All the women were of Cossack race. There is much more of pious fervour in this nation than in the Muscovites. A slight difference of text between the Bibles of the two people has occasioned a very great one in their religious sentiments. The Cossacks call themselves the true believers, and abstain on religious grounds from the pipe, and from many other things which the Muscovites allow themselves without scruple. The natural integrity of their character is rarely sullied by hypocrisy. They love and believe with equal ardour and sincerity.

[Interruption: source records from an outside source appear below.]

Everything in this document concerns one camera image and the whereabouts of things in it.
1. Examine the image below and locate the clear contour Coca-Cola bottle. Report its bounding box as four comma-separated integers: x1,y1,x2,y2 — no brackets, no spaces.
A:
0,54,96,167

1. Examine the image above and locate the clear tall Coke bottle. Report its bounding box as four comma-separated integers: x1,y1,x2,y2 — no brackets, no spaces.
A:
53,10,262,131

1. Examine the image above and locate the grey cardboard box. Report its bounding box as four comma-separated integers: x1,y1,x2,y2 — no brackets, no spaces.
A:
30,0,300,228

At the extremity of a plateau, on the verge of a wide and deep valley, the town of Novo Tcherkask suddenly appeared to us, rising in an amphitheatre, and embracing in its huge extent several hills, the broad slopes of which descend to the bottom of the valley. All the towns we had previously seen, and which had shocked us by the extravagant breadth of their streets and their dearth of houses, were nothing in comparison with what now met our eyes. Seen from the point where we then stood, the whole town was like an enormous chess board, with the lines formed by avenues broader than the Place du Carousel in Paris. These lines, bordered at intervals by a few shabby dwellings, and separated from each other by open spaces in which whole regiments might manœuvre quite at their ease, some churches, and a triumphal arch erected in 1815 in honour of Alexander, are the only salient points of this desert which they call a capital, and the superficial dimensions of which are, without exaggeration, as great as those of Paris.
Novo Tcherkask, now the seat of all the public offices of the Don country, was founded in 1806 by Count Platof, who became so celebrated through the unfortunate French campaign of Moscow. Its very ill-chosen position forbids all chance of future prosperity. It is situated nearly eight miles from the Don, on a hill surrounded on all sides by the Axai and the Touzlof, small confluents of the river from which it is so fatally remote. Platof is said to have selected this site for the purpose of building a fortress; but his intentions have not been realised. Another most serious inconvenience for the town is the absolute want of good water. Wealthy persons use melted ice to make tea.
In the great square there are two very large bazaars with wooden roofs, in which are found all sorts of goods, and especially an abundant collection of military equipments for the use of the Cossacks. There is also a great arsenal, but quite destitute of arms. As for the other edifices, they are not worth mentioning, notwithstanding all the fine descriptions given of them by geographers.
But Novo Tcherkask has one precious thing to boast of—a thing unique in Russia—and that is an excellent hotel kept by a Frenchman, in which the traveller finds all the comforts he can desire. The nobility who have strongly encouraged this establishment, have formed in it a casino, in which many balls are given in the winter.